INTERCREDITOR AGREEMENT

        INTERCREDITOR AGREEMENT (this "Agreement), dated as of June 11, 2002, by and among Transamerica Technology Finance Corporation, a Delaware corporation and successor in interest to Transamerica Business Credit Corporation ("Transamerica"), The Immune Response Corporation, a Delaware corporation (the "Company"), Kevin Kimberlin Partners, L.P., a Delaware limited partnership ("KKP"), and Oshkim Limited Partnership, a Nevada limited partnership ("Oshkim").
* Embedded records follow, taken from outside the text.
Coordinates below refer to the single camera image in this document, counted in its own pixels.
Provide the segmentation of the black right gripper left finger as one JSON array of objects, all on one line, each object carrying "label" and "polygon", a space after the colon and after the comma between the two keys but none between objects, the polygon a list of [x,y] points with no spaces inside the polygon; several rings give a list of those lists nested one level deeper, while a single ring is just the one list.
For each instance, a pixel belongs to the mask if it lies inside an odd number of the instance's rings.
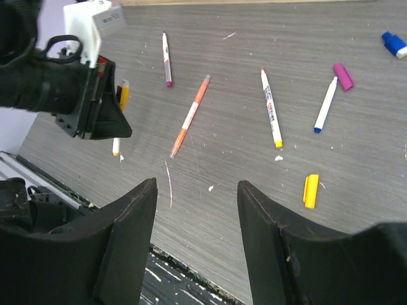
[{"label": "black right gripper left finger", "polygon": [[146,179],[116,201],[35,233],[20,180],[1,182],[2,304],[138,304],[158,189]]}]

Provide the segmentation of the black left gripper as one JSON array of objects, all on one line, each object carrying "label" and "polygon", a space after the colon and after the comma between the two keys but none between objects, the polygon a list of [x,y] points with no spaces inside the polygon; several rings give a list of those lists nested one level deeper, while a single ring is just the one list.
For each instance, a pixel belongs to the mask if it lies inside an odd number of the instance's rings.
[{"label": "black left gripper", "polygon": [[107,58],[98,59],[96,68],[87,71],[73,112],[56,115],[56,124],[71,137],[106,140],[132,135],[116,96],[115,67]]}]

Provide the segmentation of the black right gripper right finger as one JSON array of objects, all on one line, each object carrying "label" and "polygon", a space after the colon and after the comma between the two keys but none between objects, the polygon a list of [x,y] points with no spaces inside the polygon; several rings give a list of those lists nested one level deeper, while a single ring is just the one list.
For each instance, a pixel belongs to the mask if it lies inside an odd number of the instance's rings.
[{"label": "black right gripper right finger", "polygon": [[273,201],[250,182],[237,205],[254,304],[405,304],[406,224],[347,234]]}]

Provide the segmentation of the yellow black eraser cap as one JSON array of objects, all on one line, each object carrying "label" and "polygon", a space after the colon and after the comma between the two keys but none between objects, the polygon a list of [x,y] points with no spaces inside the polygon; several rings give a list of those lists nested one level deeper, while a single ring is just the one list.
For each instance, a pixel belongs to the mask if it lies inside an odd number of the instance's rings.
[{"label": "yellow black eraser cap", "polygon": [[129,82],[126,79],[121,80],[121,84],[116,87],[116,98],[121,111],[124,111],[129,97]]}]

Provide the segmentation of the yellow pen cap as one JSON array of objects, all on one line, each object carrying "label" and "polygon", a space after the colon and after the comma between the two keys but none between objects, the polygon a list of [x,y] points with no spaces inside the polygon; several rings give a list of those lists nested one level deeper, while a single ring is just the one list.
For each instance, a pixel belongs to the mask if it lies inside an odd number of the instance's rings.
[{"label": "yellow pen cap", "polygon": [[310,209],[315,208],[318,185],[319,185],[319,175],[311,174],[306,177],[303,192],[303,202],[306,208]]}]

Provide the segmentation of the white pen purple end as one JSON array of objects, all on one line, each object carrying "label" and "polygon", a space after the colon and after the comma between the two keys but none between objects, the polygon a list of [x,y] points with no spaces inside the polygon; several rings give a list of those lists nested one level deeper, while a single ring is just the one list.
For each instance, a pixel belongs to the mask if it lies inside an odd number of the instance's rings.
[{"label": "white pen purple end", "polygon": [[163,63],[165,68],[165,82],[168,88],[172,87],[172,73],[170,68],[170,56],[169,56],[169,44],[167,34],[162,34],[162,46],[163,46]]}]

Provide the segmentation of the orange highlighter pen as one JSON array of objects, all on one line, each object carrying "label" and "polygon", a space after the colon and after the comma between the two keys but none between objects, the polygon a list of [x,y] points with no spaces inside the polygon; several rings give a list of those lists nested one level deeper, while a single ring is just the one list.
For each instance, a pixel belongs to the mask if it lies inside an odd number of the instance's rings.
[{"label": "orange highlighter pen", "polygon": [[201,103],[201,101],[202,101],[202,99],[204,97],[204,94],[206,92],[206,89],[207,89],[207,87],[208,87],[208,85],[210,83],[210,79],[211,79],[211,76],[209,74],[206,75],[206,77],[204,78],[204,80],[203,80],[203,82],[202,82],[202,84],[201,84],[201,86],[200,86],[200,88],[198,90],[198,93],[197,93],[197,95],[196,95],[196,97],[195,97],[195,99],[194,99],[194,101],[193,101],[193,103],[192,103],[186,117],[185,117],[185,120],[183,122],[181,130],[180,130],[180,132],[179,132],[179,134],[178,134],[178,136],[176,138],[176,141],[174,142],[174,145],[172,147],[172,150],[171,150],[171,153],[170,153],[171,158],[175,158],[176,154],[178,153],[178,151],[179,151],[179,149],[180,149],[180,147],[181,147],[181,145],[183,143],[183,140],[184,140],[184,138],[186,136],[186,133],[187,133],[189,127],[190,127],[190,124],[193,121],[193,118],[194,118],[194,116],[195,116],[195,114],[196,114],[196,112],[198,110],[198,107],[199,107],[199,105],[200,105],[200,103]]}]

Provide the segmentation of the white marker orange tip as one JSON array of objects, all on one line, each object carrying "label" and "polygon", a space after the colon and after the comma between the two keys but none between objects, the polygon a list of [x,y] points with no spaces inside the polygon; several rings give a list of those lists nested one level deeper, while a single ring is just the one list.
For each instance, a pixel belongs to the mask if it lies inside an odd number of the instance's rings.
[{"label": "white marker orange tip", "polygon": [[272,130],[273,141],[274,141],[276,148],[281,149],[281,148],[283,148],[282,135],[280,132],[279,122],[278,122],[277,114],[275,111],[275,105],[274,105],[274,101],[273,101],[271,87],[270,87],[266,72],[263,67],[261,68],[261,82],[262,82],[262,86],[263,86],[263,93],[265,96],[265,102],[266,102],[266,108],[268,111],[270,127]]}]

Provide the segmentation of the purple pen cap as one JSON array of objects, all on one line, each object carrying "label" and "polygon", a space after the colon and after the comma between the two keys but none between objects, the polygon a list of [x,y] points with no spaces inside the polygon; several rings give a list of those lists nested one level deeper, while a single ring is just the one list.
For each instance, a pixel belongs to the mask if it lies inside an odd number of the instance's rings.
[{"label": "purple pen cap", "polygon": [[354,87],[354,81],[342,63],[335,63],[333,70],[345,92]]}]

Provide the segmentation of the white pen yellow end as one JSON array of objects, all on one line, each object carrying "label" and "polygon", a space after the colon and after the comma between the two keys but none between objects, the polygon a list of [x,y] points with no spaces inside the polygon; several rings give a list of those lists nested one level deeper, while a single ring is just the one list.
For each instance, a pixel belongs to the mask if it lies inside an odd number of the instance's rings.
[{"label": "white pen yellow end", "polygon": [[120,143],[121,143],[120,138],[114,138],[113,139],[113,146],[112,146],[112,154],[113,154],[113,156],[119,156],[120,155]]}]

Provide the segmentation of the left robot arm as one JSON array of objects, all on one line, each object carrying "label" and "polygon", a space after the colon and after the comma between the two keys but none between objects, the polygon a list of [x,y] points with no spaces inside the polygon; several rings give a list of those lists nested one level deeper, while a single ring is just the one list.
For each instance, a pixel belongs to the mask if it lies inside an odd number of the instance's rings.
[{"label": "left robot arm", "polygon": [[41,1],[1,2],[1,106],[49,113],[72,137],[130,137],[114,86],[116,65],[100,54],[102,37],[125,25],[121,5],[66,5],[64,34],[39,49],[41,6]]}]
        WHEREAS, the Company and Transamerica are parties to that certain Master Loan and Security Agreement, dated as of September 30, 1999 (as amended from time to time, and all documents executed in connection therewith collectively referred to as the "Transamerica Loan Agreement"), pursuant to which Transamerica has been granted a continuing first priority lien on, and security interest in, all of the Company's right, title and interest in and to the Collateral (as defined in the Transamerica Loan Agreement) to secure the payment and performance of all the Obligations (as defined in the Transamerica Loan Agreement and as hereinafter known as the "Company's Obligations to Transamerica"); and

        WHEREAS, the Company, KKP and Oshkim are parties to that certain Note Purchase Agreement, dated as of November 9, 2001 (as amended form time to time, the "Kimberlin Purchase Agreement"), pursuant to which KKP and Oshkim have made certain loans to the Company; and

        WHEREAS, the Company, KKP and Oshkim are parties to that certain Intellectual Property Security Agreement, dated as of November 9, 2001 (as amended from time to time, the "Kimberlin Security Agreement" and, collectively with the Kimberlin Purchase Agreement, the "Kimberlin Agreements"), pursuant to which KKP and Oshkim have been granted security interests in all of the Company's then owned and thereafter acquired Trademarks, Patents and Licenses (each as defined in the Kimberlin Security Agreement and, collectively, the "Intellectual Property") to secure the timely payment, performance and satisfaction of the obligations of the Company under the Notes and Warrants (each as defined in the Kimberlin Purchase Agreement) and the Kimberlin Agreements (collectively, the "Company's Obligations to Kimberlin"); and

        WHEREAS, on May 20, 2002, Transamerica provided to the Company a notice ("Notice") (i) claiming the occurrence of an Event of Default under the Transamerica Loan Agreement and (ii) of Transamerica's acceleration of all amounts due and owing by the Company under the Transamerica Loan Agreement; and

        WHEREAS, Transamerica has declared in the Notice that, unless the Company (i) pays all amounts due and owing under the Transamerica Loan Agreement to Transamerica by May 23, 2002 or (ii) makes an alternate arrangement satisfactory to Transamerica, Transamerica shall seek to enforce against the Company the rights and remedies of Transamerica under the Transamerica Loan Agreement; and

        WHEREAS, Transamerica, KKP and Oshkim (each a "Beneficiary" and, collectively, the "Beneficiaries") hereby desire to set forth their agreements with respect to the enforcement, exercise and administration of their respective rights, interests, powers and authorities with respect to all or any portion of the Intellectual Property; and

        WHEREAS, in consideration of the agreements set forth herein, the Company and Transamerica have negotiated an arrangement wherein Transamerica has agreed (i) to withdraw its declarations and demands made in the Notice, (ii) waive all Events of Default set forth in the Notice and (iii) not to enforce its rights and remedies under the Transamerica Loan Agreement as a result of the Events of Default set forth in the Notice in exchange for, among other things, the grant by the Company to Transamerica of a security interest in all of the Company's assets, including a subordinated security interest in the Intellectual Property (the "All Asset Lien"); and



        WHEREAS, the Company and Transamerica have or are about to enter into a Security Agreement and an Intellectual Property Security Agreement in order to accomplish the granting by the Company of the All Asset Lien to Transamerica (the Security Agreement and Intellectual Property Security Agreement, together with the Transamerica Loan Agreement, are hereinafter collectively referred to as the "Transamerica Loan Documents").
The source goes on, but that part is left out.